Utilizing the FRED API: Part 1
Extracting and analyzing the most up-to-date data from the Federal Reserve.
Introduction
The FRED API is a powerful tool for anyone looking to dive deep into economic data and trends. Whether you’re tracking inflation, unemployment rates, or any number of macroeconomic indicators, the St. Louis Fed provides a vast swath of data that can be quite useful. Additionally, the FRED API provides direct access to said repository and can be a quick and efficient way of doing in-depth analysis.
Helpful Hint: Most of the data found on the St. Louis Fed’s website is great. However, just because it’s the fEdErAl rEsErVe doesn’t mean that everything they produce is A) correct and B) useful/impactful. And if you don’t believe me, when you finish this article look up this code: QTAXT99QTAXCAT3VTNO
By integrating this API into your projects, you can automate data retrieval, build visualizations, and perform complex analyses to gain insights that would otherwise require manual collection and manipulation. In this post, we’ll explore how to use the FRED API to pull in key economic series, visualize the data, and use it to inform your research or business decisions.
Build a few functions to import a 'series' - which is basically a column of data. Once you have data, now you have to turn it into insight. Anyone can look at data, but you have to look into what it's telling you. For example, looking at the value of the M2 money supply might not tell you anything. Looking at the year-over-year delta might. Looking at the velocity of which it is changing (growing!) can also be insightful, perhaps.
Code
import pandas as pd
from fredapi import Fred
import datetime
from pandas.tseries.offsets import BusinessDay
import matplotlib.pyplot as plt
fred = Fred(api_key=' INSERT YOUR API KEY HERE ')
### SERIES GROUPS
money_supply = ['M1', 'M2', 'M1V', 'M2V']
### DATA FUNCTIONS
def get_fred_data(series_group):
data = pd.DataFrame()
for series in series_group:
series_data = fred.get_series(series)
data[series] = series_data
return data
def visualize_data(data, title):
data.plot(figsize=(10, 6), title=title, grid=True)
def save_to_excel(data_dict, filename):
with pd.ExcelWriter(filename) as writer:
for sheet_name, data in data_dict.items():
data.to_excel(writer, sheet_name=sheet_name)
### DATA
moneySupply = get_fred_data(money_supply)
### VISUALIZATIONS
visualize_data(moneySupply, 'Money Supply')
Results
Analysis
During the first two years of the COVID-19 pandemic, the M2 money supply surged by more than 40%, a massive increase that coincided with the highest inflation rates seen in four decades. Following this spike, the M2 measure began to decline, and, notably, inflation also started to decrease rapidly. At first glance, this could be seen as a simple correlation, but it raises an important question: could the trajectory of the money supply have been a predictor of inflationary trends, offering valuable insight into future price movements?

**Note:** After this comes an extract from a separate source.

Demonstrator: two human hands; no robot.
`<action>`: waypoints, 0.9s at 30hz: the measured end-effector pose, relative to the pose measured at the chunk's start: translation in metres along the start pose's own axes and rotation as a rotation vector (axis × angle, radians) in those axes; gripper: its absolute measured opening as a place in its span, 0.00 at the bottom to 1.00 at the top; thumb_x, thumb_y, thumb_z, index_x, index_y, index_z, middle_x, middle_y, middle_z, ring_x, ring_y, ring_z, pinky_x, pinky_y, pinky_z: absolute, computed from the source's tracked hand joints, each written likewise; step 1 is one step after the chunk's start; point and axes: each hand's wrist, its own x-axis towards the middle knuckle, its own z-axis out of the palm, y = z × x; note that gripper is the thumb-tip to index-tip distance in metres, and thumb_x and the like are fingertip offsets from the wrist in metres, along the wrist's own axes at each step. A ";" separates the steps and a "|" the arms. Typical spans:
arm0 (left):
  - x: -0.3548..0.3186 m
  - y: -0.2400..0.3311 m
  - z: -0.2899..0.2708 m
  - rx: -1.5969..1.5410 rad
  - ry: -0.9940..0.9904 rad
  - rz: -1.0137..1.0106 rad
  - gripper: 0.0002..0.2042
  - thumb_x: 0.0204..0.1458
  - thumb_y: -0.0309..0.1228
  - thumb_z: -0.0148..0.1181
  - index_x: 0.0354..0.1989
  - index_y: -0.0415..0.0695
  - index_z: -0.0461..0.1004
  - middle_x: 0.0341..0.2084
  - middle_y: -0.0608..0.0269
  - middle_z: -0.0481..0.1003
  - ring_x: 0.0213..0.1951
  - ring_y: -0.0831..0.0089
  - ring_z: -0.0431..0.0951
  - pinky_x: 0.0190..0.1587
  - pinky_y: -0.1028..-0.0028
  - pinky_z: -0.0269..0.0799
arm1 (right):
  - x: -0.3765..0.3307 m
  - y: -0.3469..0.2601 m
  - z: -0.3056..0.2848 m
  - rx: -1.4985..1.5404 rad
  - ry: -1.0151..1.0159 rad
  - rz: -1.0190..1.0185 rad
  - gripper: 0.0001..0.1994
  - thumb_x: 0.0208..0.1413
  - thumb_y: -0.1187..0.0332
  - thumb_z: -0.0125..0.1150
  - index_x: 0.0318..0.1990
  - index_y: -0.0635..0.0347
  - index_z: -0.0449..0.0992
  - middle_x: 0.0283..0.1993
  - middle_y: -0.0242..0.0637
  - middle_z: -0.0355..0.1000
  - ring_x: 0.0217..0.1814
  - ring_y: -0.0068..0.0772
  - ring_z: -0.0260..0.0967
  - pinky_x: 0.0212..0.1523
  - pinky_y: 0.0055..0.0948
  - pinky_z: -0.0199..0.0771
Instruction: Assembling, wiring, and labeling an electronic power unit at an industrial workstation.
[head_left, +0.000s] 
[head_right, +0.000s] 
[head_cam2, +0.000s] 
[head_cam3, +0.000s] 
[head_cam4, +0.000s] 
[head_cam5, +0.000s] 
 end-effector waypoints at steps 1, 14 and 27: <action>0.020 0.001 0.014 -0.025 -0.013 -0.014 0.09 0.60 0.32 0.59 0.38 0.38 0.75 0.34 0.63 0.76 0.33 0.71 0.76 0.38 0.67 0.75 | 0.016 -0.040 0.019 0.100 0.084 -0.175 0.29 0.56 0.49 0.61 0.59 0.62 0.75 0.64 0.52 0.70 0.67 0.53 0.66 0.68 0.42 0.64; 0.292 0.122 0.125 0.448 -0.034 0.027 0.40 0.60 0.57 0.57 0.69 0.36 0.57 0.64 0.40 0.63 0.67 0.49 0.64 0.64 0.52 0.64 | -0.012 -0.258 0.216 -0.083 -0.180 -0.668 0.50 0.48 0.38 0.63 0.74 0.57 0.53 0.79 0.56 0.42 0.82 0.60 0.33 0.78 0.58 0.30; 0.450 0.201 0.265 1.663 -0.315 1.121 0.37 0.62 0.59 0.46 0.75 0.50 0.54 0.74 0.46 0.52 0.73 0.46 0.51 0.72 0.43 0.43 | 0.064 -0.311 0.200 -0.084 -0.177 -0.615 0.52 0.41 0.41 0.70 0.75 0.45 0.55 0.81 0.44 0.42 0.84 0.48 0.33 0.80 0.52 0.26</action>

This connection between M2 and inflation suggests that monitoring the money supply might be a useful tool for the Federal Reserve in forecasting inflation trends. The direct relationship between money supply growth and inflation isn't just a theoretical concept; it is grounded in economic theory and historical data. However, the question remains: were there better metrics or indicators that could have predicted inflation more accurately during the pandemic era?
If there were alternative measures that proved more reliable, why weren’t they utilized before the inflationary surge, or why did they not receive more attention when inflation was widely dismissed as "transitory"? This prompts a closer look at the tools and metrics we use to track economic shifts, and whether our reliance on certain indicators has been sufficient, or if broader or more timely measures could have provided earlier signals. The ongoing challenge for economists and policymakers is to identify the most predictive and timely indicators, ensuring that tools like M2—and perhaps others—are utilized effectively in understanding future inflationary trends.
Conclusion
There’s a ton of good (and free!) data on the web. Go find it and make it work for you. In this case, now you know why inflation got so hot so fast.